▶ _ACTIVITY_: Beginning with the line that contains "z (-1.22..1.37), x" in the material below, print each line exactly until the line that contains "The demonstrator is" has been printed, then stop.

▶ _THE DATA_:
%%

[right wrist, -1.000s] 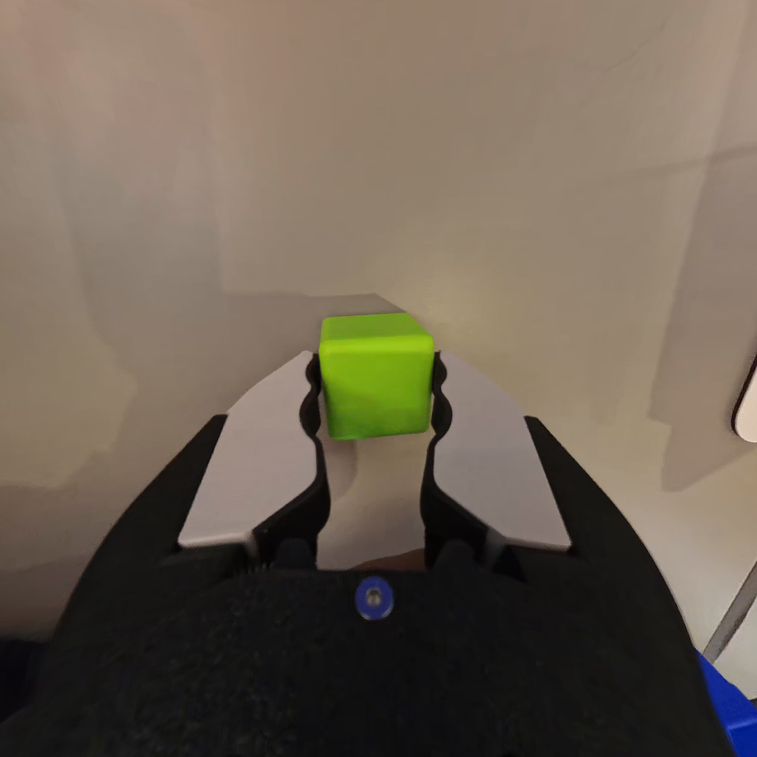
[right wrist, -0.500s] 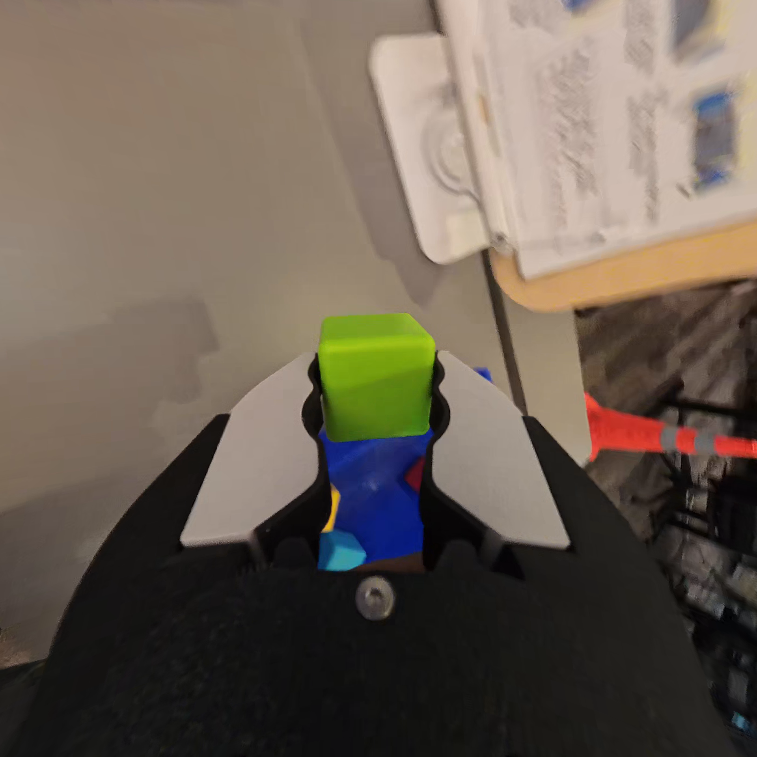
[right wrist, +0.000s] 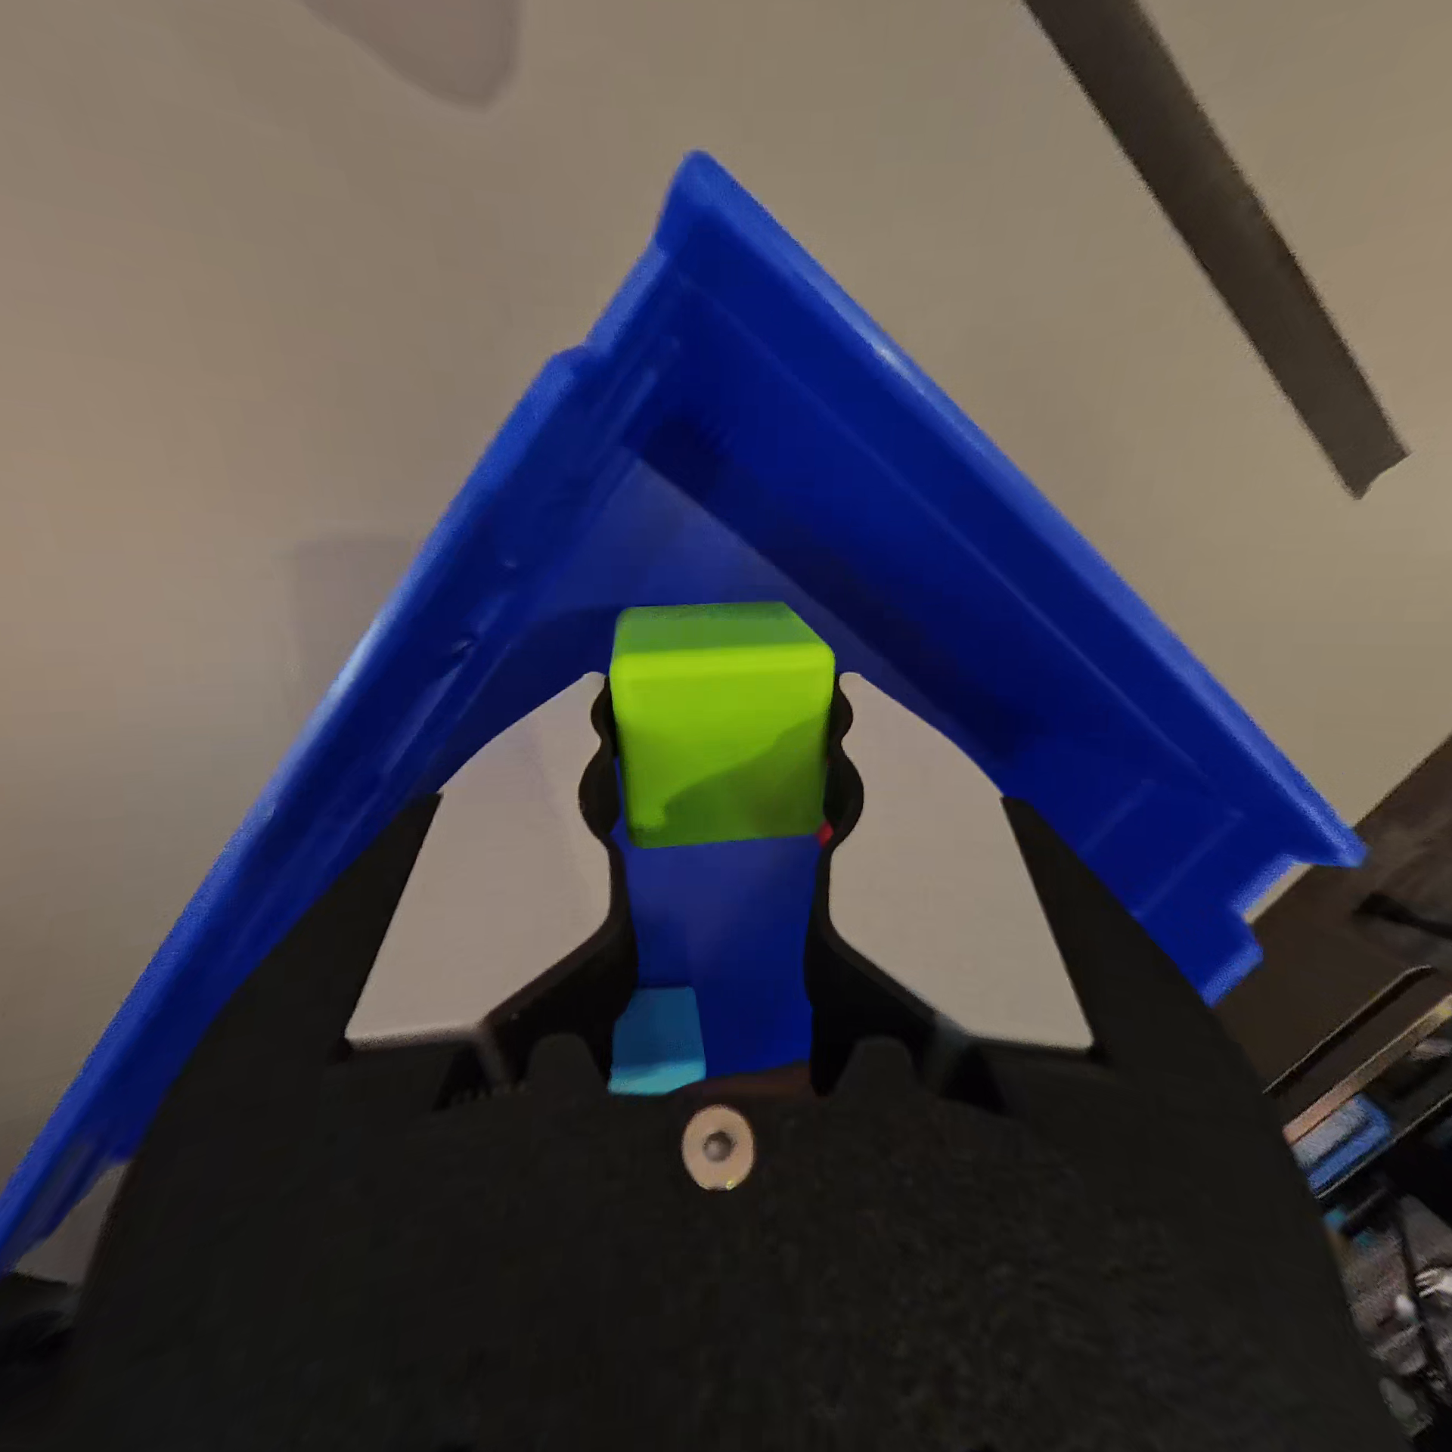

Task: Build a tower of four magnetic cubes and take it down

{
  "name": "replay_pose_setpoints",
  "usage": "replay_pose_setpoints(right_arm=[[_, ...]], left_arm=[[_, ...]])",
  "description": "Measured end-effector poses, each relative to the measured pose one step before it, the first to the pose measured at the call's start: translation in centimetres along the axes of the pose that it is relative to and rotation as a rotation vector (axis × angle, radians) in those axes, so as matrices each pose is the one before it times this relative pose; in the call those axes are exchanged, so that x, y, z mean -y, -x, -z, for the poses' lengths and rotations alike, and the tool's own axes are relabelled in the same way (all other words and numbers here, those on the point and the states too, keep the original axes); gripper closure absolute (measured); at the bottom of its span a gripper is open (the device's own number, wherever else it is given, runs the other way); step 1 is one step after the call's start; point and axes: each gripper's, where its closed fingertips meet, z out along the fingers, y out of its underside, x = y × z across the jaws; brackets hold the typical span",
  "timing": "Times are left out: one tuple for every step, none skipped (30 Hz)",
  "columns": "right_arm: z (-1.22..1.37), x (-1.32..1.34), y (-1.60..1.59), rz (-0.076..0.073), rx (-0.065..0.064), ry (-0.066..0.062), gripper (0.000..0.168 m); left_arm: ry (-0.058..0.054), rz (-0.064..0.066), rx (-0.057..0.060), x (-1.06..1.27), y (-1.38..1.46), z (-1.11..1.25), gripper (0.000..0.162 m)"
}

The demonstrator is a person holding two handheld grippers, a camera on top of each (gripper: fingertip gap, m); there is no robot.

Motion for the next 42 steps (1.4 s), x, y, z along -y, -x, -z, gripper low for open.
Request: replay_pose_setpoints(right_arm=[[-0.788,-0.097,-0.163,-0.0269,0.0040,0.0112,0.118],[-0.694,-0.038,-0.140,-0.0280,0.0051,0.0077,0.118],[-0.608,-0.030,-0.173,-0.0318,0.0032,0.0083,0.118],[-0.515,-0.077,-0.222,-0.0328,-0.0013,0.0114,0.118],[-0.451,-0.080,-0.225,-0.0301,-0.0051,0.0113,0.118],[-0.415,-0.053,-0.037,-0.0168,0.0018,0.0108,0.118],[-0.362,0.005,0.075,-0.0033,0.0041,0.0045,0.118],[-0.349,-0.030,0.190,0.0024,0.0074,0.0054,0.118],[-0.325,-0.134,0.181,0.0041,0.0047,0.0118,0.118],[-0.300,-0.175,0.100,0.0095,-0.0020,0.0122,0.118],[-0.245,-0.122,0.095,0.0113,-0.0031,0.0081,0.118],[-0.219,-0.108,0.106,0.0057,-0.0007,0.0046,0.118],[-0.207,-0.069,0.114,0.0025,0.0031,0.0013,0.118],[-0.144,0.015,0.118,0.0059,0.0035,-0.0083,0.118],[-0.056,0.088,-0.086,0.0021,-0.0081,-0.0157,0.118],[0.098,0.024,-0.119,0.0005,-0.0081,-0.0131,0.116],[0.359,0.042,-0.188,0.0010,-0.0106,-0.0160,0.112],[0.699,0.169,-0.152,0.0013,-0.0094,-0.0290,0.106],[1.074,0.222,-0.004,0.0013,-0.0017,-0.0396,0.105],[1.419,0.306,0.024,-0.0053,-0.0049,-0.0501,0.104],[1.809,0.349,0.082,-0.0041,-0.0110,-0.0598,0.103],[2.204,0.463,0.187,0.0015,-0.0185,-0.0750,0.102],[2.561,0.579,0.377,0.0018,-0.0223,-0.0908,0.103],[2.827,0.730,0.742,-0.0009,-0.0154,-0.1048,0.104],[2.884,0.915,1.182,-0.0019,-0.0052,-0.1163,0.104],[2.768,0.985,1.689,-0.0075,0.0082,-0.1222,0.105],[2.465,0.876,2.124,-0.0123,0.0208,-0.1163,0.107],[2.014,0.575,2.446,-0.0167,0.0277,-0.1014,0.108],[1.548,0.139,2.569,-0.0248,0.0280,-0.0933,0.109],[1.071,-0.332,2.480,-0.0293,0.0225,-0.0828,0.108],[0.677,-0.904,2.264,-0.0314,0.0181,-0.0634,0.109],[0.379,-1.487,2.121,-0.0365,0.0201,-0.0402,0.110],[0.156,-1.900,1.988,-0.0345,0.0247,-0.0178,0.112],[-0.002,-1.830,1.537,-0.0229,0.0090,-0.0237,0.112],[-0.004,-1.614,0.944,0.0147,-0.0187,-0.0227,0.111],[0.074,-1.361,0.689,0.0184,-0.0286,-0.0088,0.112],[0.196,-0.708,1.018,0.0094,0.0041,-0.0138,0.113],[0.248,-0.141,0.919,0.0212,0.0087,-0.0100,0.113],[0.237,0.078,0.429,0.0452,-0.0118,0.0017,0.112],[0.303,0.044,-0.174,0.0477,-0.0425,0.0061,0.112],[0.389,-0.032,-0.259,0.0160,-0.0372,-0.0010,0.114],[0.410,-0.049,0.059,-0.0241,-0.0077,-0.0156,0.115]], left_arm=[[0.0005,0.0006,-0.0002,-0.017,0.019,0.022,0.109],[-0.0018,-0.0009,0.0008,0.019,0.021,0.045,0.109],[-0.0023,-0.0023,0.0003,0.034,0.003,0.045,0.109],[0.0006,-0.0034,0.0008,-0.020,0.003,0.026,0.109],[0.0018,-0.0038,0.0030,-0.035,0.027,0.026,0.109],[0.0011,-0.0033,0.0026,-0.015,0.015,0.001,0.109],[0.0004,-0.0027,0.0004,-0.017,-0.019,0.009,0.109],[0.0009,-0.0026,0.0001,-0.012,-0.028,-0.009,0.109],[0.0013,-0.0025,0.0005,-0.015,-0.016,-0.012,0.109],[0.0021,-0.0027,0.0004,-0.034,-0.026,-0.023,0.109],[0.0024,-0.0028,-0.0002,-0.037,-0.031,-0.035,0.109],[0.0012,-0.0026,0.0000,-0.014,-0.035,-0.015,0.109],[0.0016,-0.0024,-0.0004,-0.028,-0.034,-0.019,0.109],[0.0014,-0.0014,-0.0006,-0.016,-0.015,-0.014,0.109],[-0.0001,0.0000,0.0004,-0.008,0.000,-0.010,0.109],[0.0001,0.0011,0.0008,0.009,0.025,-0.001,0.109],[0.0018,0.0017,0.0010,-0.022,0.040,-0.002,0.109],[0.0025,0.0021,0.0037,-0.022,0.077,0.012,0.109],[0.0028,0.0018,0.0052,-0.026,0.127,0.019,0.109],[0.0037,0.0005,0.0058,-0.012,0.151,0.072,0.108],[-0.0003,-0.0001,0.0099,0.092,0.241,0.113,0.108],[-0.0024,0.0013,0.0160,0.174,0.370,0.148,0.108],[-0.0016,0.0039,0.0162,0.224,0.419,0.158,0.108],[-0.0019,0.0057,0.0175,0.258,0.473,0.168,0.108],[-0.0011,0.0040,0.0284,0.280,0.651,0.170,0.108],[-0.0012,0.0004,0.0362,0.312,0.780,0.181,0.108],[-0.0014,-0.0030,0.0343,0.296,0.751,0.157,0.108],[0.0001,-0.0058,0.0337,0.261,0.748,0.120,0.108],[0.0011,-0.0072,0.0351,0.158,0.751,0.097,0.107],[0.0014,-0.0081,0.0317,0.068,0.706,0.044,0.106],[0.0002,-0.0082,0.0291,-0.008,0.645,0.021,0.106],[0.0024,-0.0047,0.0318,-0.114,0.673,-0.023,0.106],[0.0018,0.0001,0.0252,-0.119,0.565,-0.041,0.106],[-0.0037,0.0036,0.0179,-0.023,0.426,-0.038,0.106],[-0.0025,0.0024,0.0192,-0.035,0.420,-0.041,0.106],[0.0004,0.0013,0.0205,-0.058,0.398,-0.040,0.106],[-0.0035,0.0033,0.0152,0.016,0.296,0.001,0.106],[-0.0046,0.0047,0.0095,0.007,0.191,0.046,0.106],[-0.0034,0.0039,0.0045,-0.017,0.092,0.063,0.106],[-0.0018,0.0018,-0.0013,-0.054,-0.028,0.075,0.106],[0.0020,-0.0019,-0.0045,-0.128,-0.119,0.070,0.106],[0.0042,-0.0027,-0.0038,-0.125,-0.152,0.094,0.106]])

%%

▶ _EXERCISE SOLUTION_:
  "columns": "right_arm: z (-1.22..1.37), x (-1.32..1.34), y (-1.60..1.59), rz (-0.076..0.073), rx (-0.065..0.064), ry (-0.066..0.062), gripper (0.000..0.168 m); left_arm: ry (-0.058..0.054), rz (-0.064..0.066), rx (-0.057..0.060), x (-1.06..1.27), y (-1.38..1.46), z (-1.11..1.25), gripper (0.000..0.162 m)"
}

The demonstrator is a person holding two handheld grippers, a camera on top of each (gripper: fingertip gap, m); there is no robot.

The output contains nothing further.